The layout of SDDC looks like this
VM (172.16.100.1/26 GW: 172.16.100.62)
DLR (INTERNAL: 172.16.100.62/26, UPLINK: 172.16.100.193/28)
ESGW (INTERNAL: 172.16.100.194/28, UPLINK: 172.16.100.225/28 with Default GW: 172.16.100.226)
ping from VM (172.16.100.1) to (172.16.100.194 or 172.16.100.226) is timeout or destination host unreachable.
Note: Firewall is disabled on DLR and ESGW and allowed on DFW. Also, in traceroute from 172.16.100.1 to 172.16.100.194 the path is green.
If you place VM and edge on same host are they able to reach other ? I would also recommend to remove the LAG - that is not a supported design.
There are few test that you can do to isolate the issue:
1. Move the VM to EDGE host and test the ping.
2. Put VM in exclusion list and test.
3. Move DLR -VM and EDGE-VM to new host and test the connectivity.
3a.
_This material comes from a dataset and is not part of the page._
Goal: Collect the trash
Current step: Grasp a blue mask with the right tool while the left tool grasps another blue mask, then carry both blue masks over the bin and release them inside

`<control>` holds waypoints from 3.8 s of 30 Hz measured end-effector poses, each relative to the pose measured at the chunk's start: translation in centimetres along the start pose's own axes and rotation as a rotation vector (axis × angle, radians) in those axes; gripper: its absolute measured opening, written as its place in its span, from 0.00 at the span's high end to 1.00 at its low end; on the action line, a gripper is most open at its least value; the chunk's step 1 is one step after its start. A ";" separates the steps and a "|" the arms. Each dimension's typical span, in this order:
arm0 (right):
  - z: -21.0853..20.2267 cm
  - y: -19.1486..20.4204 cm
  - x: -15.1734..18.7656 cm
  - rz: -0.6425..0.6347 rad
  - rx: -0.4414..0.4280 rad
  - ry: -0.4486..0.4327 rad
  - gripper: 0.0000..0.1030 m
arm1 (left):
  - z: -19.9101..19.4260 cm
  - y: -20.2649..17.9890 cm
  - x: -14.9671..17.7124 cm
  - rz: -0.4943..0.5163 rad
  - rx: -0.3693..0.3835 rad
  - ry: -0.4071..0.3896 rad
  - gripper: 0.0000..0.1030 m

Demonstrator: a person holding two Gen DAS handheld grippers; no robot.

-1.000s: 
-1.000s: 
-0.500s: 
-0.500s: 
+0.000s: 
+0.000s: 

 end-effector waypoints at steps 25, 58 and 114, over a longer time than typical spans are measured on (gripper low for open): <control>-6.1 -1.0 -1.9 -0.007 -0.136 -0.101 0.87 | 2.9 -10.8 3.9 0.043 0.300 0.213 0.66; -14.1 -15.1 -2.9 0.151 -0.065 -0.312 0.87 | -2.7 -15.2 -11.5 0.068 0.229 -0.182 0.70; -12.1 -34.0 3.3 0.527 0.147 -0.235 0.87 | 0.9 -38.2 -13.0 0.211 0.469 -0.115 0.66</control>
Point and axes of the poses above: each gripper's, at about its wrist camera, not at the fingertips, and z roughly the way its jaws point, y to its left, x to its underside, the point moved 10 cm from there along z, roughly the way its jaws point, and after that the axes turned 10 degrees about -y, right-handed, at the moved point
Follow step 1.
I was wondering if you have configured static route or default gateway for DLR. It is mentioned that default gateway is configured for ESG and if VM is directly connected to ESG then it worked fine. So its worth a while to take a look at DLR for static routes or DG.
aggarwalvinay31 already gave you a hint. Since you're using default gateway on DLR, packets from your VM can reach DLR and then ESG, but you don't have a return route. You can configure a static route on ESG to specify that the next hop for 172.16.100.0/26 is 172.16.100.193.
Ideally you'd want to configure dynamic routing between DLR and ESG, using something like BGP.